To remove the tool run:

./Scripts/uninstallModelsCompare.sh

Usage

subcommands:
  {summary,compare,misc}
    summary             Print summary of peripheral from JSON/SVD data
    compare             Compare peripheral models
    convert             Convert between file formats
    misc                Misc helper/debugging utils

Generate SystemRDL files

To generate RDL files for a peripheral use:

renode-models-compare convert peripheral-data/ --to-systemrdl artifacts/rdls/peripheral.rdl --fill-empty-registers --compact-groups

These switches are currently available:

• --unwind-register-array - unwind DefineMany to separate registers instead of using arrays. This might be necessary, due to limitations in RDL compiler, if evaluation fails later due to interleaving ranges.
• --fill-empty-registers - fill registers with no fields, with a dummy R/W field, so the resulting RDL file is legal.
• --compact-groups - if there are many Register Groups in a single peripheral (several register enums), put them in one output file, instead of splitting into separate files.

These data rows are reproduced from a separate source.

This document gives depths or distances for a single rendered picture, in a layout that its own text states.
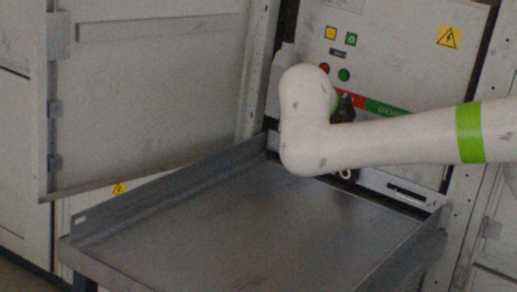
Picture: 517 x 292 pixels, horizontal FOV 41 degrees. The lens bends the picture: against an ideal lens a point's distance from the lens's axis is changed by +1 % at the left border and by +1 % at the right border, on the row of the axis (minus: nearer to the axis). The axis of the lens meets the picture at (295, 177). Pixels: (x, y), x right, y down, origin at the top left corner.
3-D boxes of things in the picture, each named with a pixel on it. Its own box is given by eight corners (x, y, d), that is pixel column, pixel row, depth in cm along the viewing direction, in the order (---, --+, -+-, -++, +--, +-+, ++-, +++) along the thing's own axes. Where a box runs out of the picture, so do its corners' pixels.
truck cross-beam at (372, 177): (439, 216, 175) (446, 196, 172) (265, 148, 197) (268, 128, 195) (447, 210, 179) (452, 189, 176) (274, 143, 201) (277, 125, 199)
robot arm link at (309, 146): (463, 111, 135) (454, 94, 125) (467, 171, 132) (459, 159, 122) (291, 132, 148) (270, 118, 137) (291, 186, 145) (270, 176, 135)
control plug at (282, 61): (278, 120, 180) (288, 55, 172) (263, 115, 182) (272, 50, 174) (294, 114, 186) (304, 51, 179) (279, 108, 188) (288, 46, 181)
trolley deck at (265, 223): (309, 402, 119) (315, 375, 117) (57, 261, 145) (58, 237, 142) (442, 252, 174) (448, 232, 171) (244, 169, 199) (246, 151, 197)
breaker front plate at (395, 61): (434, 197, 174) (486, 9, 154) (276, 136, 194) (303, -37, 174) (436, 195, 175) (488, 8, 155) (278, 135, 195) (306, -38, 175)
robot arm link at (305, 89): (320, 51, 136) (270, 59, 140) (321, 112, 134) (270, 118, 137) (341, 74, 149) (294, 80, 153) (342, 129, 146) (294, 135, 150)
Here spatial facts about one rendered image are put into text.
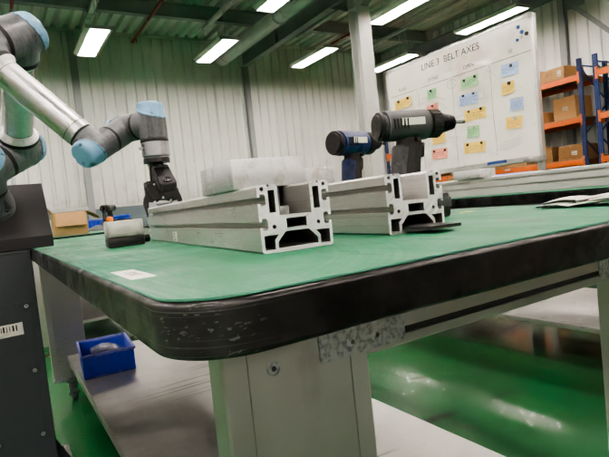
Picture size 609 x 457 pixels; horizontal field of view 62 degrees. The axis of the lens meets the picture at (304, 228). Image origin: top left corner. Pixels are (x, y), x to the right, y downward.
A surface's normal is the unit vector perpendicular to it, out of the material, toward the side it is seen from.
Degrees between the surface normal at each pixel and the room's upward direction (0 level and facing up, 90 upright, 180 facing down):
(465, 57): 90
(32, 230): 46
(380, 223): 90
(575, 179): 90
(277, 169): 90
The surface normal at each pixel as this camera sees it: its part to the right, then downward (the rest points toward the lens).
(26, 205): 0.30, -0.69
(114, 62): 0.51, -0.01
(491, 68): -0.85, 0.11
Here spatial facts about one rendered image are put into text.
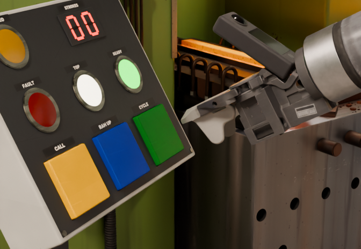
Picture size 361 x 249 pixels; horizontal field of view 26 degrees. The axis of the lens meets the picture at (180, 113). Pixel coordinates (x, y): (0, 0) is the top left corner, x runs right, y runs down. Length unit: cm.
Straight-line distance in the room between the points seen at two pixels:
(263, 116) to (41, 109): 28
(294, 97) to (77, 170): 29
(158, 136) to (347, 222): 65
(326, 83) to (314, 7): 84
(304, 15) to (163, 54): 45
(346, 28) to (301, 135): 55
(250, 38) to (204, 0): 97
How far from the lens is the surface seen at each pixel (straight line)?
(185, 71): 159
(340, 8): 178
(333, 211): 160
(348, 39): 93
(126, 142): 104
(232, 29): 99
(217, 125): 104
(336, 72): 94
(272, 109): 99
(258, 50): 99
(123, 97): 108
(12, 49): 96
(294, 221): 152
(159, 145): 109
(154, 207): 155
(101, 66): 107
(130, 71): 111
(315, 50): 95
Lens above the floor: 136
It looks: 17 degrees down
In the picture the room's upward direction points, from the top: straight up
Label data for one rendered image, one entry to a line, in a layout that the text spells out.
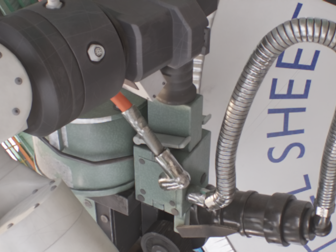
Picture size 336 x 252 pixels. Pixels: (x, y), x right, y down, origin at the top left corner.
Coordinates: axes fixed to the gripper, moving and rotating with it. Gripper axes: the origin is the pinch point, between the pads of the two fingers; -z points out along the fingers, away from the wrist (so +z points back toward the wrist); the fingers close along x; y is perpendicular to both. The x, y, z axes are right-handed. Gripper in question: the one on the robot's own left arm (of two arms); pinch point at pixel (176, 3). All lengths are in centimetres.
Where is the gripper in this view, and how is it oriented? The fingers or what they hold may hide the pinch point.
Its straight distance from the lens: 52.1
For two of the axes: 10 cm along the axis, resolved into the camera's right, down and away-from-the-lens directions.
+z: -6.5, 4.4, -6.2
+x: -7.6, -3.8, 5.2
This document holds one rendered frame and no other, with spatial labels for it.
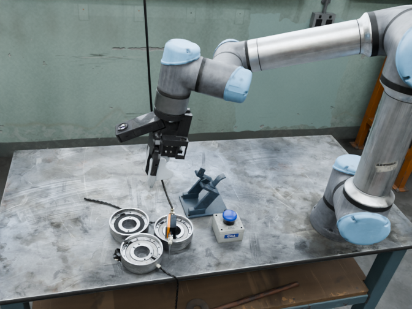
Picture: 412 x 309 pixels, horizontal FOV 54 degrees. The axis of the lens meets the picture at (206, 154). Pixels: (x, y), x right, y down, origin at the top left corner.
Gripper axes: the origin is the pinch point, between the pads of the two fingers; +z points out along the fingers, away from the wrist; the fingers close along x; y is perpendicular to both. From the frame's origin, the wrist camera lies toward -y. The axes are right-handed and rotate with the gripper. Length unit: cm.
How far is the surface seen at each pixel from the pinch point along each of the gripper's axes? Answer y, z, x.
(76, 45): -20, 27, 156
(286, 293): 49, 37, -10
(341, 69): 159, 19, 158
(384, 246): 68, 9, -16
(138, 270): -1.5, 15.9, -15.8
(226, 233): 22.2, 11.6, -8.1
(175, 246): 8.4, 14.3, -9.8
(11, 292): -29.4, 22.0, -16.1
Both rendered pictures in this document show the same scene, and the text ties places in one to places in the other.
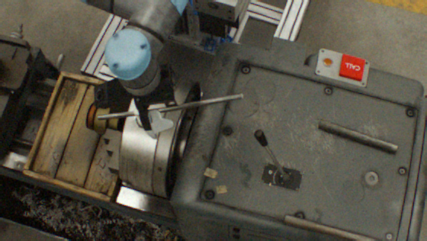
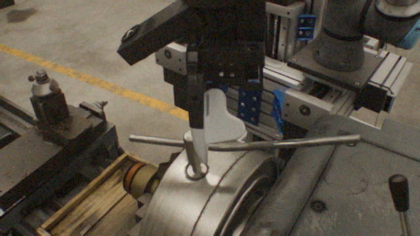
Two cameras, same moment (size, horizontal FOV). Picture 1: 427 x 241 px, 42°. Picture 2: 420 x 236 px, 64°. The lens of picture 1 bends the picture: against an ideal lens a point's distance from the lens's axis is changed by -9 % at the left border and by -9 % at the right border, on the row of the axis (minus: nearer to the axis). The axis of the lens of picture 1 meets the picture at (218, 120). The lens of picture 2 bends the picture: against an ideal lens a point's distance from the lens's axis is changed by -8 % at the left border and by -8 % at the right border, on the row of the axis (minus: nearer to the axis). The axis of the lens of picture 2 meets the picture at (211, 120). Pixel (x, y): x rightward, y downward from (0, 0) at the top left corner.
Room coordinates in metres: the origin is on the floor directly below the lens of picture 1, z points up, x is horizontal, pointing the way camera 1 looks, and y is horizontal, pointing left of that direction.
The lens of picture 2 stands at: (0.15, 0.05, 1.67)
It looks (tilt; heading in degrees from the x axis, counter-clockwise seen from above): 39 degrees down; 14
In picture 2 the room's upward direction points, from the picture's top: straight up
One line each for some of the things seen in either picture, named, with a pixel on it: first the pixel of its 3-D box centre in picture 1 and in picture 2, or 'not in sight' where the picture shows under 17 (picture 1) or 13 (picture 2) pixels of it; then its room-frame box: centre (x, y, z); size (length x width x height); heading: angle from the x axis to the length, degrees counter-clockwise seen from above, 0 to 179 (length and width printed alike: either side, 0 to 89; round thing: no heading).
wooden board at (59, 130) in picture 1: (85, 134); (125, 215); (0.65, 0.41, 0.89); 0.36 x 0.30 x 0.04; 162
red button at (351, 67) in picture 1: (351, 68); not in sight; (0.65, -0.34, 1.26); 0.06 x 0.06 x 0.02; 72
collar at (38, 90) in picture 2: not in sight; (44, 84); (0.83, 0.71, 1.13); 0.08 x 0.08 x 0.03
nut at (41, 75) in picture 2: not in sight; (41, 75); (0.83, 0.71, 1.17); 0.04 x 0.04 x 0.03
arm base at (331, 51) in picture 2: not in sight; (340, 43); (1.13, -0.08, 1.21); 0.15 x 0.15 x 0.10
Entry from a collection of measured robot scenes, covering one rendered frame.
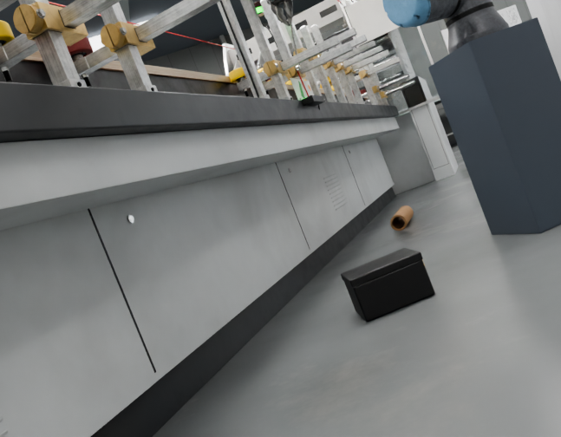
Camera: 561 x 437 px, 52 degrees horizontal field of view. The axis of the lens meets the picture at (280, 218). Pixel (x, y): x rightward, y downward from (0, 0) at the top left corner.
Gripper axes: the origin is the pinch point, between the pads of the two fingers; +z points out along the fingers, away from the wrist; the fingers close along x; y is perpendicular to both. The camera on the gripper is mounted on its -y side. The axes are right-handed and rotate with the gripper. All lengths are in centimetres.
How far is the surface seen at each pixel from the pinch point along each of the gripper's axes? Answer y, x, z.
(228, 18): 46.0, -7.8, 2.2
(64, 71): 144, -7, 30
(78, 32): 137, -6, 21
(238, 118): 80, -4, 39
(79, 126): 149, -4, 41
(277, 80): 19.3, -7.7, 22.4
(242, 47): 45.4, -7.0, 12.6
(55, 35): 143, -7, 23

You can verify the correctness of the generated RDL file, by invoking SystemRDL compiler:

renode-models-compare misc peripheral.rdl --validate-rdl

Generate report

To generate full report run:

renode-models-compare summary data/* --include-diagnostics --html report-full.html

Report will contain diagnostics if they have been written by analyzers, and will be printed to report-full.html.

You can also generate reports from svd files, or convert them to our internal representation. Currently, the only benefit is checking correctness of svd parser or inspecting layout manually.

python3 -m RenodeModelsCompare convert --from-svd STM32F401.svd:CRC crc-svd.json
python3 -m RenodeModelsCompare summary crc-svd.json --html crc-svd.html

Try find matching peripheral

To find the closest matching peripheral to USART1 from STM32F401.svd run:

python3 -m RenodeModelsCompare compare STM32F401.svd:USART1 data/*UART* data/*USART*

The tool will try to find the closest match with UARTs and USARTs from the data directory. To match it is necessary to have data from RegistersCoverageAnalyzer in the data directory.

For more usage samples, refer to .ci.yml.